What you are asked to do: Beneath this task are records; print exactly the stretch of them from the line with "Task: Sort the" through the line with "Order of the", both ends included.

Dataset:

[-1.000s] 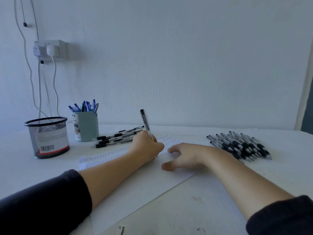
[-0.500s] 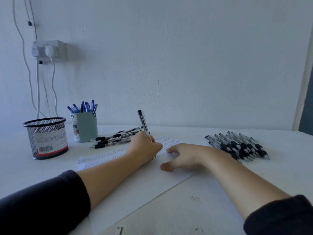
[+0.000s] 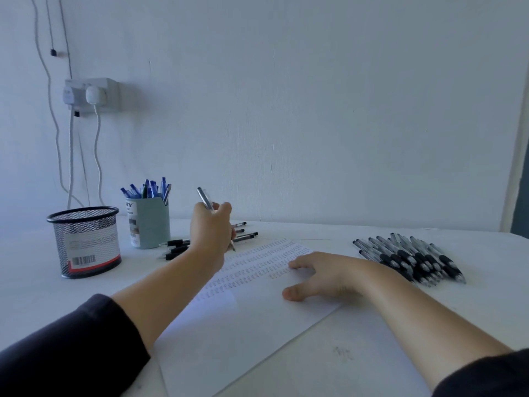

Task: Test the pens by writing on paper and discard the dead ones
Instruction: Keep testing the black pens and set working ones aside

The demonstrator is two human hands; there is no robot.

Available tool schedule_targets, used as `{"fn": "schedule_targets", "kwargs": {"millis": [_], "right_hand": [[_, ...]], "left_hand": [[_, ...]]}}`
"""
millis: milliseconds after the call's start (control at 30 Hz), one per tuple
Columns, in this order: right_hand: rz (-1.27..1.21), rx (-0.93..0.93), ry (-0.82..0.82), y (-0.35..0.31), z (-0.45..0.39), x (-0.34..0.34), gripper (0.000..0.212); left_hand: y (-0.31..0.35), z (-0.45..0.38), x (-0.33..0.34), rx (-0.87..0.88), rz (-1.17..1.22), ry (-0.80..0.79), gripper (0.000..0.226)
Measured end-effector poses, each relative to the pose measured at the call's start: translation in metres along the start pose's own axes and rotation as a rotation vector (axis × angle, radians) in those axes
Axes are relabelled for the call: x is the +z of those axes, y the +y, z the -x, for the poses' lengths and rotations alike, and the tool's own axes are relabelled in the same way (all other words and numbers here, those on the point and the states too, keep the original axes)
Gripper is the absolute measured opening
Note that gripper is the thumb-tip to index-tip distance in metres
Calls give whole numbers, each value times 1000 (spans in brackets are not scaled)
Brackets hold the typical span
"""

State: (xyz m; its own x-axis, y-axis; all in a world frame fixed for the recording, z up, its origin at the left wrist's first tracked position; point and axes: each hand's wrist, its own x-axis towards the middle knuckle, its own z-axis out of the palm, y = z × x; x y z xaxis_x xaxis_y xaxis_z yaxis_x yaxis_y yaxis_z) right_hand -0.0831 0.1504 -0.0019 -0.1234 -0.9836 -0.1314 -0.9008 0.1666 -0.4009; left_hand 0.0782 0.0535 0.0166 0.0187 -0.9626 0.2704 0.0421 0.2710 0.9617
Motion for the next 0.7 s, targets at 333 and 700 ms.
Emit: {"fn": "schedule_targets", "kwargs": {"millis": [333, 700], "right_hand": [[2, 5, -1, -1, 3, -1, 79], [-26, 10, -7, 0, 3, -1, 81]], "left_hand": [[-2, 8, 3, -15, 26, -92, 23], [-2, 12, 6, 18, -91, -113, 23]]}}
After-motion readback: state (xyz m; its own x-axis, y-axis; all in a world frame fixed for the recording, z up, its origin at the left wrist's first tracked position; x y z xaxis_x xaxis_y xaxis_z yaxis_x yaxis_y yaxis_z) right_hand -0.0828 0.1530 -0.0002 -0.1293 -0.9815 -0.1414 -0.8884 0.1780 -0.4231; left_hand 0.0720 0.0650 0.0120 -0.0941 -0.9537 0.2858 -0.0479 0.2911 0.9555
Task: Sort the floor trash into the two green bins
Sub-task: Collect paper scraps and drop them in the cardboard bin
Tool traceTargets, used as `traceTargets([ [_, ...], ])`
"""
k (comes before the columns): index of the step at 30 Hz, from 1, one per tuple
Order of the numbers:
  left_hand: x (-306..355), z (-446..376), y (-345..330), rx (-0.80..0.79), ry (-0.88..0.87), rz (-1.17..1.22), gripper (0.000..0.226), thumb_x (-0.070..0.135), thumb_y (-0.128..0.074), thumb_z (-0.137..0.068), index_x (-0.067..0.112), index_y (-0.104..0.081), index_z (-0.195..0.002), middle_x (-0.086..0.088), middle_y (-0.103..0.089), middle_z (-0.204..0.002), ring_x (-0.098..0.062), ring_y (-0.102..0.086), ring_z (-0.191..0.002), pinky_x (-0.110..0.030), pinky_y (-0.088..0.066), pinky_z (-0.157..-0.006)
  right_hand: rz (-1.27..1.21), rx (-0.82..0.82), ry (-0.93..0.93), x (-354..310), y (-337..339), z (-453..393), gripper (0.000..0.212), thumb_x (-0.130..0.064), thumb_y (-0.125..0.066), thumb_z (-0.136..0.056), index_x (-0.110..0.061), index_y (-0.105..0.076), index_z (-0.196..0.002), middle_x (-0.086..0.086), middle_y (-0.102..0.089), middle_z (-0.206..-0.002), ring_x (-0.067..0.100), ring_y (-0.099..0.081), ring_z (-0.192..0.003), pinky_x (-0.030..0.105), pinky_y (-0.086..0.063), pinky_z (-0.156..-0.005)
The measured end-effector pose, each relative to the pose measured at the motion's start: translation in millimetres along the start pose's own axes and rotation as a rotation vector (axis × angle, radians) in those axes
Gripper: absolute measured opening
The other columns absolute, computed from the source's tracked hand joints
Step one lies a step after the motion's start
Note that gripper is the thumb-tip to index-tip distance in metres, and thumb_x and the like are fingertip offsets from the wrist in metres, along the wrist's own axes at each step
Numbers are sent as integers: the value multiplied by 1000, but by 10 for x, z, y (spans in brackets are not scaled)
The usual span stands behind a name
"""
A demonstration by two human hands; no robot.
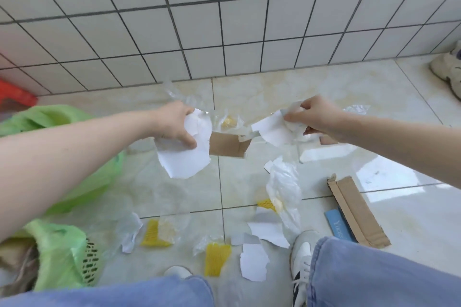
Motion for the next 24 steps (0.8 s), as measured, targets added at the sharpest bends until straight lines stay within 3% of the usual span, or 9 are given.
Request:
traceTargets([
  [2, -160, 328, 204, 69, 10, 53, 44, 26, -80, -66, 10, -55, -99, -5, -60, -92, -20, -59, -76, -32, -52, -60, 23, 1, 51, -303, -68, 228, 21, -16, -66, -85, -8, -58, -68, 4, -57, -66, 5, -59, -44, 9, -41, -37],
  [4, -360, 642, 343, 135, 30, 97, 42, 28, -81, -66, 11, -55, -96, -3, -60, -90, -20, -58, -75, -30, -49, -57, 53, -27, 100, -604, -168, 431, 19, -17, -66, -85, -6, -60, -71, 4, -58, -67, 12, -62, -55, 10, -43, -39],
  [8, -822, 1272, 515, 261, 103, 192, 34, 27, -82, -64, 19, -52, -79, 2, -57, -78, -14, -54, -65, -24, -41, -50, 138, -61, 192, -1163, -413, 693, 20, -21, -67, -82, -1, -65, -79, 7, -64, -77, 16, -64, -64, 16, -52, -51],
  [12, -1449, 2037, 619, 412, 237, 323, 37, 26, -82, -66, 14, -51, -81, 0, -53, -79, -20, -52, -69, -27, -39, -53, 166, -138, 306, -1800, -990, 948, 19, -22, -67, -79, -3, -67, -84, 9, -68, -88, 21, -69, -75, 26, -58, -64],
  [16, -2095, 2689, 605, 592, 414, 354, 60, 30, -83, -67, 14, -55, -118, -5, -57, -110, -25, -54, -96, -29, -41, -73, 213, -226, 428, -2348, -1763, 1215, 24, -26, -63, -74, -2, -64, -79, 13, -67, -89, 24, -72, -76, 39, -60, -77],
  [19, -2517, 3084, 483, 649, 535, 424, 78, 26, -83, -68, 14, -46, -136, -6, -52, -128, -28, -52, -110, -33, -44, -83, 274, -264, 517, -2637, -2320, 1447, 20, -22, -56, -80, -11, -54, -64, 6, -57, -72, 24, -66, -63, 32, -60, -68],
  [20, -2631, 3186, 430, 630, 569, 443, 74, 24, -83, -68, 15, -48, -133, -6, -52, -125, -27, -52, -106, -33, -45, -79, 319, -258, 553, -2706, -2490, 1521, 25, -21, -54, -81, -12, -46, -59, 4, -51, -64, 23, -62, -58, 27, -56, -58],
  [22, -2816, 3371, 339, 561, 618, 447, 43, 20, -81, -69, 15, -56, -104, -7, -55, -101, -26, -51, -84, -30, -39, -60, 433, -259, 625, -2771, -2823, 1620, 28, -19, -51, -82, -12, -38, -57, 3, -43, -58, 19, -52, -51, 15, -38, -40],
  [24, -2981, 3523, 259, 509, 666, 463, 32, 17, -79, -69, 7, -51, -82, -8, -50, -80, -25, -47, -68, -27, -32, -52, 530, -290, 701, -2764, -3157, 1672, 23, -19, -50, -82, -9, -43, -62, 5, -42, -63, 21, -41, -56, 19, -31, -40],
])
Point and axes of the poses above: each hand's wrist, its own z-axis away from the middle knuckle, its own y-axis out of the back of the hand, x = y × z, the point moved 4 cm from there along -z, towards the middle knuckle
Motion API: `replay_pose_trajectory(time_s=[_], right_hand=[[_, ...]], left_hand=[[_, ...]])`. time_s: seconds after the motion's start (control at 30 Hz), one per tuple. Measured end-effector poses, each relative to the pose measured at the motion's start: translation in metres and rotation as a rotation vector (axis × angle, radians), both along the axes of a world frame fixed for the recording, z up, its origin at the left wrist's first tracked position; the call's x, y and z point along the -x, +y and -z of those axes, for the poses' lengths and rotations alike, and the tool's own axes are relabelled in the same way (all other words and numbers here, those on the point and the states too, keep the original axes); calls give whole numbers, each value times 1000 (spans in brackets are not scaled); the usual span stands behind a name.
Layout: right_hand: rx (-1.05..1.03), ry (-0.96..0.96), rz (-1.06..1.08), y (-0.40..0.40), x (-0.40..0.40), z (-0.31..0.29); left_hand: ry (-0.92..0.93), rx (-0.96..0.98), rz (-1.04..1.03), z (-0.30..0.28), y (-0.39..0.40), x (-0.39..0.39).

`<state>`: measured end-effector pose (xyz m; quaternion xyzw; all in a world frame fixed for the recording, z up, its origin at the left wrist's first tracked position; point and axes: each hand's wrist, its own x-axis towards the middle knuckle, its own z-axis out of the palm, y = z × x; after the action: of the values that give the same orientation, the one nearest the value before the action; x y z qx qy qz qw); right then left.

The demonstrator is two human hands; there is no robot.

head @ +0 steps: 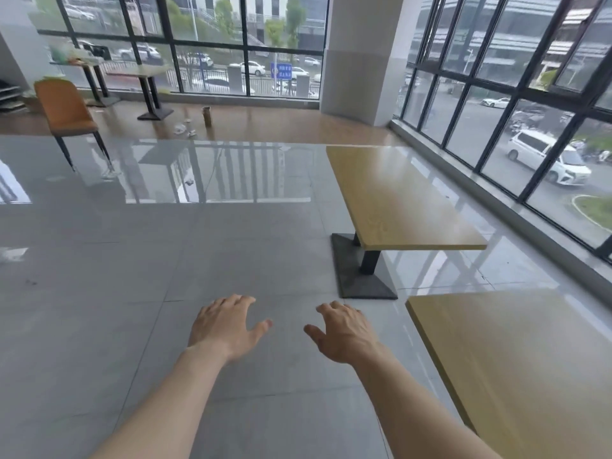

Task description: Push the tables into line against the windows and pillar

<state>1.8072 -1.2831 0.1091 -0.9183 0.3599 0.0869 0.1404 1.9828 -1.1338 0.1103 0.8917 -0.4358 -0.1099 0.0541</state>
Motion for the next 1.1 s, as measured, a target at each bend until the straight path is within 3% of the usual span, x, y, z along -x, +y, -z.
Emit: replay_pose_trajectory(time_s=[0.17, 0.6, 0.8, 0.97, 1.03, 1.1], right_hand=[[26, 37, 4, -122, -134, 14], [20, 32, 52, -438, -421, -4], [-2, 35, 72, -622, -532, 6], [2, 40, 70, -769, -626, -21], [5, 14, 82, -870, -713, -27], [21, 19, 90, -901, -738, -25]], left_hand=[[26, 6, 0, 25, -121, -134], [33, 8, 55, 12, -452, -428], [29, -13, 82, 15, -639, -540], [9, 2, 80, -8, -783, -640], [45, 16, 38, -14, -882, -722], [36, 33, 48, -12, -916, -746]])
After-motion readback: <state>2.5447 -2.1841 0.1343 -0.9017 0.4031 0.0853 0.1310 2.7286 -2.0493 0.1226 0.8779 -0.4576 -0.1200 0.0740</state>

Answer:
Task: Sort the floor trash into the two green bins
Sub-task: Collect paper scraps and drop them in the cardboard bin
Tool traceTargets, used as `traceTargets([ [_, ...], ])`
"""
k (comes before the columns): index of the step at 30 Hz, from 1, one per tuple
Order of the numbers:

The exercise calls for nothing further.